Empezó a descender la cuesta lentamente. La nieve era ligeramente compacta, pero no profunda. Caía en cascada con cada paso. Cuando hubo descendido la mitad de la pendiente, se detuvo para mirar a su alrededor.
Después de unos instantes descubrió que seguía moviéndose. Se movía toda la ladera.
Se le aceleró el pulso. La nieve se amontonaba y ondeaba. Urgido por el impulso de huir, dio la vuelta y empezó a desandar sus pasos, pero apenas consiguió ver algo debido a la nieve de la parte más alta que comenzaba a escurrirse y acumularse más abajo.
Se le enredaron las piernas. Se esforzó por mantenerse en pie y fracasó. Cuando cayó de lado y empezó a deslizarse ladera abajo, la nieve se precipitó por encima de él como olas rompiendo contra un muelle.
«Calma —se dijo—. Solo me arrastrará hasta el fondo. El único peligro es la asfixia y esos árboles de abajo».
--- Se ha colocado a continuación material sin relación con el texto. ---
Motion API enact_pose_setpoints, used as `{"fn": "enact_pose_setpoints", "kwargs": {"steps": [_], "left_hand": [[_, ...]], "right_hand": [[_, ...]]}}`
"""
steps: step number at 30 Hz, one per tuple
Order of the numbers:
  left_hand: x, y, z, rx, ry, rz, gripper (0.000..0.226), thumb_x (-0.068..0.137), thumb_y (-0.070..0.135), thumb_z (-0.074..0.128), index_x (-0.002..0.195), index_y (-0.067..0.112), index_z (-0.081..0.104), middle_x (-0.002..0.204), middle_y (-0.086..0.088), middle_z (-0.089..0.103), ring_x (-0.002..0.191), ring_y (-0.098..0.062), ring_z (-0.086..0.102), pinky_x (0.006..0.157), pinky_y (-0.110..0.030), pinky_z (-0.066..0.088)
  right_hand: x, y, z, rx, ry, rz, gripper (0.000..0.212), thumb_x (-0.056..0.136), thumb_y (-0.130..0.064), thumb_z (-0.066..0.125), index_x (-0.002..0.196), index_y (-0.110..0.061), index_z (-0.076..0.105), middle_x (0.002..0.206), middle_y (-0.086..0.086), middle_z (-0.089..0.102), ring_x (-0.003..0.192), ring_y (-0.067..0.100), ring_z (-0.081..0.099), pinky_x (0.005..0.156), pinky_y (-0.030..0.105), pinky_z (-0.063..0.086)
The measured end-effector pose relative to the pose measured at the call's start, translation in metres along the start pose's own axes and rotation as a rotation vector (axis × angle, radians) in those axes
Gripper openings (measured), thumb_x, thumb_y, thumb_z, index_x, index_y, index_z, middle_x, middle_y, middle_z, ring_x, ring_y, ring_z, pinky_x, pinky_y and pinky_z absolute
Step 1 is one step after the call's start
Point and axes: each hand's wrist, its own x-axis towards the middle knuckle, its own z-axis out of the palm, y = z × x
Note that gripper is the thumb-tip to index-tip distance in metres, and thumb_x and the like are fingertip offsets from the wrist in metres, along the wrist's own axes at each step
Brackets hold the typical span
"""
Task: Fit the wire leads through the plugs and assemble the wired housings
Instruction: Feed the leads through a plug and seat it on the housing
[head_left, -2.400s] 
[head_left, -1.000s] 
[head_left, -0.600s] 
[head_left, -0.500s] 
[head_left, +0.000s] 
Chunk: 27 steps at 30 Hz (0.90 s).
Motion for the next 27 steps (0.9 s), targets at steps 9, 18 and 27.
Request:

Tras invocar magia, se rodeó de una barrera y añadió un poco más de espacio delante de la cara para respirar. Sintió que se precipitaba. Luego, abruptamente, disminuyó la velocidad, hasta detenerse. La nieve lo empezó a cubrir. Su peso sobre la barrera aumentaba.
«Me está enterrando».
Lo asaltaron recuerdos de aplastamientos. De algún lugar profundo en su interior surgió una sensación de terror. Luchó contra ella, obligándose a respirar lentamente. La presión sobre su escudo era lo bastante fuerte para aplastarlo. Si perdía la concentración un solo instante, la barrera cedería y…
«¿Por qué no?».
Una sensación de entumecimiento empezó a sustituir al miedo.
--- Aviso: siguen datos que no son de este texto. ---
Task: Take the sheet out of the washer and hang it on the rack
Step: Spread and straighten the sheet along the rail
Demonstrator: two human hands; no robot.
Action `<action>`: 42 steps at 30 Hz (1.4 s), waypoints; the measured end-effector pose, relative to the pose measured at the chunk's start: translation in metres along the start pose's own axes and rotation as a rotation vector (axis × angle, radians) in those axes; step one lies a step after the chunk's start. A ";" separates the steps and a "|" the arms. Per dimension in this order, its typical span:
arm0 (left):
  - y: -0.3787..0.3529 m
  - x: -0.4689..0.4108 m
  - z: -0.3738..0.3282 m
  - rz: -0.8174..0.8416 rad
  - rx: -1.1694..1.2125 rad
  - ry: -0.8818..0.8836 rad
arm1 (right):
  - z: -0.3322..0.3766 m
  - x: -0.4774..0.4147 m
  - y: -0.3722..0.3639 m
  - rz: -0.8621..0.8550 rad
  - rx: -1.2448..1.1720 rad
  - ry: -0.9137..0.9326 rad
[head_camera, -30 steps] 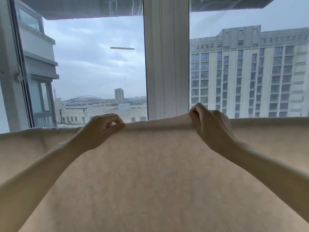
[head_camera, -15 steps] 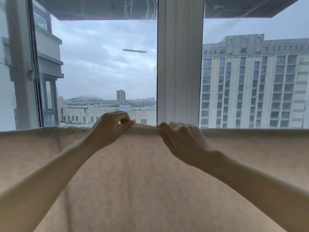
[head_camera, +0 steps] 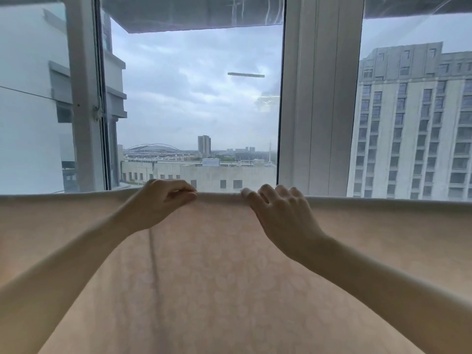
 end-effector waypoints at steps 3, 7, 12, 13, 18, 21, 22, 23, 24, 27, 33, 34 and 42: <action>0.016 0.010 0.027 -0.046 0.023 0.039 | 0.001 -0.002 -0.003 -0.017 0.002 -0.059; 0.021 0.005 0.030 -0.154 -0.002 0.065 | 0.013 -0.007 -0.001 -0.020 -0.070 -0.044; 0.018 -0.019 -0.004 -0.293 -0.079 -0.004 | 0.028 -0.021 0.002 0.000 -0.153 0.033; 0.021 -0.022 -0.012 -0.349 -0.076 -0.028 | 0.030 -0.025 0.003 -0.005 -0.171 0.044; 0.003 -0.030 -0.025 -0.305 -0.067 -0.049 | 0.043 -0.045 -0.004 -0.017 -0.229 0.062; -0.003 -0.025 -0.017 -0.231 -0.092 -0.069 | 0.053 -0.051 -0.012 -0.020 -0.239 0.080; -0.001 -0.024 -0.012 -0.220 -0.110 -0.063 | 0.056 -0.053 -0.014 -0.025 -0.229 0.086; 0.002 -0.022 -0.006 -0.213 -0.131 -0.048 | 0.058 -0.055 -0.016 -0.026 -0.215 0.092; 0.007 -0.020 0.000 -0.213 -0.148 -0.020 | 0.061 -0.057 -0.017 -0.022 -0.204 0.096; 0.034 -0.009 0.025 -0.276 -0.150 0.099 | 0.071 -0.062 -0.022 -0.008 -0.188 0.125; 0.071 0.034 0.092 -0.173 -0.103 0.389 | 0.080 -0.066 -0.026 -0.029 -0.181 0.152; 0.070 0.042 0.102 -0.132 -0.085 0.430 | 0.082 -0.067 -0.026 -0.038 -0.180 0.151; 0.080 0.059 0.115 -0.208 -0.072 0.395 | 0.102 -0.093 -0.020 -0.057 -0.304 0.080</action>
Point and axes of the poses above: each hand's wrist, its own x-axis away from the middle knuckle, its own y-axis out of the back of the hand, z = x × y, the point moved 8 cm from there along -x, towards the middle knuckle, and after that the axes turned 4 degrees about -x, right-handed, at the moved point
«¿Por qué no dejarse ir? Descubrir qué hay más allá. De todos modos, es posible que los Servidores de los Dioses me encuentren y maten en unas semanas, cuando llegue a la costa. ¿Por qué dejarlo en sus manos? Muere aquí y no les des esa satisfacción. Se preguntarán siempre cómo conseguiste…».
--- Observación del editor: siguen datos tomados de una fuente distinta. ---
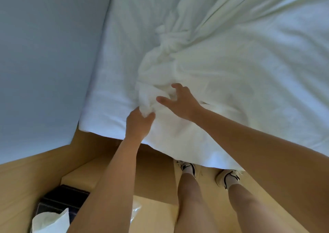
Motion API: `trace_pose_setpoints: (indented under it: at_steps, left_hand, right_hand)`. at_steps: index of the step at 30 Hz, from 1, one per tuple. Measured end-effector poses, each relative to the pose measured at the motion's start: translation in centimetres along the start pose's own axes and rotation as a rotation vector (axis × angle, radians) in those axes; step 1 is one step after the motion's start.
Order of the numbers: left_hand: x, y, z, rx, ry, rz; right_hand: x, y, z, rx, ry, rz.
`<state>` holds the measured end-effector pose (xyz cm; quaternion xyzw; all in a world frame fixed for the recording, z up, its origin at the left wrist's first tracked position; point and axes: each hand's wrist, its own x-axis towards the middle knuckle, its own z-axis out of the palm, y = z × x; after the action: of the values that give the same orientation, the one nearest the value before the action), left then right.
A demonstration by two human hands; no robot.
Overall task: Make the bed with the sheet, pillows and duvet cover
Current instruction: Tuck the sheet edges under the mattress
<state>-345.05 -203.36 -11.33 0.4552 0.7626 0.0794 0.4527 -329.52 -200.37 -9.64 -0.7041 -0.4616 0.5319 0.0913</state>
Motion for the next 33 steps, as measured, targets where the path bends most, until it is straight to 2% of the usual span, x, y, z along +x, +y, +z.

El frío de la nieve no era nada en comparación con aquella vacía desesperanza.
«¿Para qué vivir? Mi pueblo se está reduciendo, y no puedo dejar que me conozcan sin poner sus vidas en peligro. La mujer a la que amo no podría estar más lejos. Esta es la Era de los Cinco Dioses, y en ella no hay lugar para mí. Simplemente debería…».
—Deja de ser tan puñeteramente melodramático —se dijo en voz alta.
Cerrando los ojos, invocó un torrente de magia y lo canalizó. Hubo un estallido sordo. La blancura que lo cubría salió volando hacia arriba y se fragmentó en todas las direcciones. Cuando empezaron a caer pequeños copos en torno a él, se incorporó y miró alrededor.
Ahora se hallaba en el centro de un gran cráter. Se puso en pie, trepó hasta la superficie y se volvió para contemplar su obra. El boquete era impresionante. Sonrió.
De pronto, una sombra atravesó la suya, y su sonrisa se desvaneció. Al alzar la mirada, vislumbró a dos siyís que se alejaban planeando.
Con un suspiro, se dirigió penosamente hacia el bosque.